Authors: S. Santra, H. Yang, S.K. Sabui, P. Sharma, P.H. Holloway, G.A. Walter, B.M. Moudgil and E. Scott
Affilation: University of Central Florida, United States
Pages: 263 - 266
Keywords: multimodal, quantum dots, MRI
Fluorescent quantum dots (Qdots) have demonstrated their potential in diagnostic bioimaging applications in vitro. For in vivo bioimaging applications, however, the embodiment of additional properties such as paramagnetism onto the same fluorescent probes is highly desirable. These multimodal probes would benefit in vivo disease diagnosis and surgical guidance based on their ability to be detected in multiple modes (i.e. optically and magnetically).
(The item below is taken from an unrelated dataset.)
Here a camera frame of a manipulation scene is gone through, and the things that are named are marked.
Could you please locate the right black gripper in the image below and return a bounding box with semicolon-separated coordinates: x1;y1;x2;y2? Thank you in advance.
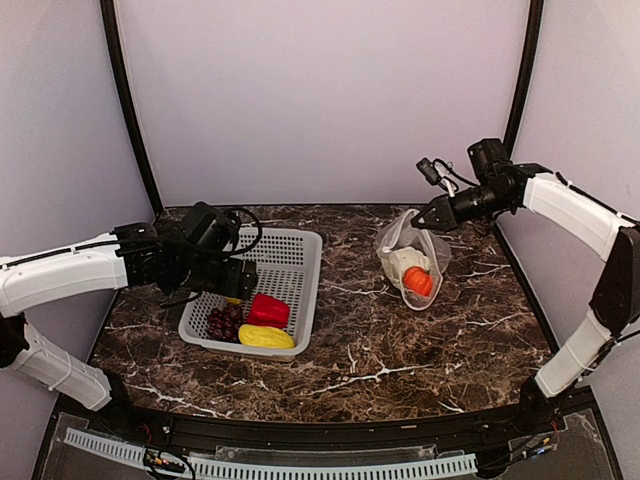
411;181;513;231

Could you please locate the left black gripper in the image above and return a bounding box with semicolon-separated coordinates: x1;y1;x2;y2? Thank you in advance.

This talk will focus on a single-step multimodal Qdot synthesis and surface modification technique that can be used for making various engineered multimodal nanoparticles including Qdots. In short, multimodal-imaging quantum dots with an inner crystal diameter of ~ 3 nm and a 4–7 nm thick silica layer have been developed. Paramagnetic GdIII functionalization via a metalchelating silane coupling agent (TSPETE) to the yellow fluorescent, silica-coated CdS:Mn/ZnS core/shell quantum dots resulted in multimodal nanoparticles that can be imaged optically and by MRI. An average of 107 GdIII ions per quantum dot was attached. Gd–Qdots possessed large proton relaxivities of 20.5 mM–1s–1 (R1) and 151 mM–1s–1 (R2) and are a promising MRI contrast agent that could be used for biological imaging of live cells.